The Army didn’t rob me of my youth; but actually, come to think of it, they really gave me quite an education. If you don’t get killed in the Army you can learn a lot. You learn how to stand on your own two feet.
One of the most difficult things to do in comedy is to come up with a good ending to a scene or a sketch. The real struggle is to take a premise, the center of it, and nurture it and blossom it into a punch line.
It’s almost impossible to create a great ending to a sketch. We pulled it off at least half the time.
It’s a stormy wind that doesn’t blow somebody some good.
In every classic comedy duo, from Laurel and Hardy to Abbott and Costello to Martin and Lewis, in order for the exchange to work, the quality of the straight man had to be as dynamic as that of the funny guy.
“A brilliant mind in panic is a wonderful thing to behold.”
the way you bring down Hitler and his ideology is not by getting on a soapbox with him, but if you can reduce him to something laughable, you win.
When you parody something, you move the truth sideways. With Blazing Saddles, we moved the truth out onto the street.
When it came to working on the script, there was never a subject I thought was off-limits or untouchable. If we thought of something, if it even entered our minds, no matter how bizarre or how crazy or dirty or wild or savage or not socially acceptable…we would still do it. Because if it came into our minds, it was worth exploring.
If you want a comedy to last, there’s a secret you must follow: You have to have an engine driving it. In Blazing Saddles, there’s a very serious backstory. Racial prejudice is the engine that really drives the film and helps to make it work.
When Madeline sang the song “I’m Tired,” she was so amazing that she even hummed off-key, which is very hard to do.
Gene was absolutely perfect and I asked myself: Why hadn’t I cast him in the first place? It was because I was suffering the same prejudice everybody had about serious actors and comedy. Either they can do one or the other.
I hadn’t realized if you can find a funny actor who can be serious, then you’ve got heaven. That day I learned the lesson. A really good actor can do both. Hence, Gene Wilder.
Like I’ve said before, as far as movie executives are concerned, always agree with them, but never do a thing they say. When the good reviews, and more important for the front office, the money started rolling in, I never heard a bad word from the head of the studio again.
The concept that has made Frankenstein’s monster such an enduring character in film and literature is that at its core he is a deformed creature who has love in his heart, wants to be loved, but is misunderstood. Even though we were doing a crazy comedy, those important qualities were still there. That was no doubt key to the success and longevity of the film.

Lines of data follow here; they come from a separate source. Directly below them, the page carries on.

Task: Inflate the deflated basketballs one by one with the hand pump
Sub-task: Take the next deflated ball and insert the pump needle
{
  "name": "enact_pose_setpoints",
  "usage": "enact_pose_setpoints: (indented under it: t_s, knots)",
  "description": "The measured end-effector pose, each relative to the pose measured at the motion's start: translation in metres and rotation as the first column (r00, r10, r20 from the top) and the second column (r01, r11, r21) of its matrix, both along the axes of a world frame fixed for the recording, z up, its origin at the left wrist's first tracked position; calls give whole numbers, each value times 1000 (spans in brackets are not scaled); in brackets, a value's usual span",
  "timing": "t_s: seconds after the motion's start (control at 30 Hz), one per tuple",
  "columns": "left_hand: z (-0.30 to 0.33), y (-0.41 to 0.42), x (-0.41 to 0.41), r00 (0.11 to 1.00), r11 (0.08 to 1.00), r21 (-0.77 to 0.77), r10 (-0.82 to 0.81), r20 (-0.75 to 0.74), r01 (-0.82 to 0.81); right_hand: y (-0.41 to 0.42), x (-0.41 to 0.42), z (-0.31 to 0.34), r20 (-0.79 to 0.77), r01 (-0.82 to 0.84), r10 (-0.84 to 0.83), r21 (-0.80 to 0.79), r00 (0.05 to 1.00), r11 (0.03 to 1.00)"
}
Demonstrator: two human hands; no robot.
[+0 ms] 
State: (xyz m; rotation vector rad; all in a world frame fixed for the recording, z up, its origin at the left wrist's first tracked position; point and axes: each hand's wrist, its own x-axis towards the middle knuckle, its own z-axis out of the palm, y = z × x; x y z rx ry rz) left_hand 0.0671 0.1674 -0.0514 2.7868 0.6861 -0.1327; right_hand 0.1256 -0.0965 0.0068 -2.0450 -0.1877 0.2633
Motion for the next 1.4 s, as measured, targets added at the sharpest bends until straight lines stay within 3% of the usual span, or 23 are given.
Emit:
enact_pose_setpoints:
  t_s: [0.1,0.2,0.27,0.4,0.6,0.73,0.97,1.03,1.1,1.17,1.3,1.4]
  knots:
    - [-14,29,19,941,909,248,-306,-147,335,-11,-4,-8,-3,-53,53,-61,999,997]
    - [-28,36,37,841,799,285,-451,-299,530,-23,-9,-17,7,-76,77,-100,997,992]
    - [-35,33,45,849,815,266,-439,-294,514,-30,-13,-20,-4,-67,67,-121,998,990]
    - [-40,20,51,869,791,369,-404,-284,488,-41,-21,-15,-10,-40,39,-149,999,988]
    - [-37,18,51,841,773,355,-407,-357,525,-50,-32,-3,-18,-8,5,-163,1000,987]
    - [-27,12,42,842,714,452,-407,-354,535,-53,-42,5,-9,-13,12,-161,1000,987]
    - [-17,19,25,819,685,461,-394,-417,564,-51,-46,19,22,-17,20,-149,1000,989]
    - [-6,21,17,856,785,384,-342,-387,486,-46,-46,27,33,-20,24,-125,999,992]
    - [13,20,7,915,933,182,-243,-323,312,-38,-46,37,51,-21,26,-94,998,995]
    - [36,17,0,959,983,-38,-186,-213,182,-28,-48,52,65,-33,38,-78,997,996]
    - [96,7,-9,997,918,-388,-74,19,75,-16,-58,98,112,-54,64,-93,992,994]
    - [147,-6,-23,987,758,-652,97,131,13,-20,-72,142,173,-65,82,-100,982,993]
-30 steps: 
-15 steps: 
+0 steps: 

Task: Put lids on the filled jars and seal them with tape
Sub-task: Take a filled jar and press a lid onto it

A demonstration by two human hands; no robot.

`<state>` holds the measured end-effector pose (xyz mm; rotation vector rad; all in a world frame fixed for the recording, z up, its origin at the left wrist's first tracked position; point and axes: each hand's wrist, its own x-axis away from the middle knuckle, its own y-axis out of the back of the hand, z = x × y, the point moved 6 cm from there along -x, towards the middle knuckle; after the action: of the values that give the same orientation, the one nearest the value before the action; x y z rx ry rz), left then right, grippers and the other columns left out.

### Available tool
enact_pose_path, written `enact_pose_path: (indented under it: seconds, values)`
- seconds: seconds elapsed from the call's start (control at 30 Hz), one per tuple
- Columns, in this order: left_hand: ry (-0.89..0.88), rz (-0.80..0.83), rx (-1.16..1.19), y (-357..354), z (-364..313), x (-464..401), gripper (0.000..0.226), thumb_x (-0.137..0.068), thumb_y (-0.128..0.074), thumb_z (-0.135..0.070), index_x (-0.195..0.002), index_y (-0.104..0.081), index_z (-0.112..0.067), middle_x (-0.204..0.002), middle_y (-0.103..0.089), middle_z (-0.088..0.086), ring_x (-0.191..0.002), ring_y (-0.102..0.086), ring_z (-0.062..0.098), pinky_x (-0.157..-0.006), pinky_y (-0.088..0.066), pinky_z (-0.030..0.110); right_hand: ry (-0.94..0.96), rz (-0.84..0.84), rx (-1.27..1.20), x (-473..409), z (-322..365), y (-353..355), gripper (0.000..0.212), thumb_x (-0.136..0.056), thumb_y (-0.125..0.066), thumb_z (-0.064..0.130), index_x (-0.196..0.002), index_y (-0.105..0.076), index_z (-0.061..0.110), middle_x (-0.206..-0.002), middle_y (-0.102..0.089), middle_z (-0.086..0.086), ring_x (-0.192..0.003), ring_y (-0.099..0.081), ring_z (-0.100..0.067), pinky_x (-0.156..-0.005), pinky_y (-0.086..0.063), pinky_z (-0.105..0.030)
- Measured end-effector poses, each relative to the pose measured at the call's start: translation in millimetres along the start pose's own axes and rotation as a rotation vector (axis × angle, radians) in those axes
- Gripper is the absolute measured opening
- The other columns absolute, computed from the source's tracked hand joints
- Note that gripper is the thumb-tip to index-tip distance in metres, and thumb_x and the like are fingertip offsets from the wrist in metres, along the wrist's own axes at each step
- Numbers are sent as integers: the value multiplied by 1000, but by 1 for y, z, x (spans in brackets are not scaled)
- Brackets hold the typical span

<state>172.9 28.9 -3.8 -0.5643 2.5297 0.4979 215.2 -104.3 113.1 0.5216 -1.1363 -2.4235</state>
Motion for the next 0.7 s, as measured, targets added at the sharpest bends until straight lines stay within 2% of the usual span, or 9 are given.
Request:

I was satirizing specific genres, but I was also paying tribute to them at the same time.
“Sometimes what makes you breaks you.”
Brooksfilms was formed so that I could produce films that were more serious. I didn’t want to be trapped into only making comic fare for the rest of my life. I wanted to help produce any and all movies that touched me, inspired me, and deserved to be made.
Nothing can burst the balloon of pomposity and dictatorial rhetoric better than comedy. Comedy brings religious persecutors, dictators, and tyrants to their knees faster than any other weapon.
history shows that there is no “Divine Right.” Being king came from being the biggest and the toughest guy on the block. God didn’t touch any of the Louises and say, “Rule France!”
Comedy is a weird but very beautiful thing. Even though it seems foolish and silly and crazy, comedy has the most to say about the human condition. Because if you can laugh, you can get by. You can survive when things are bad if you have a sense of humor.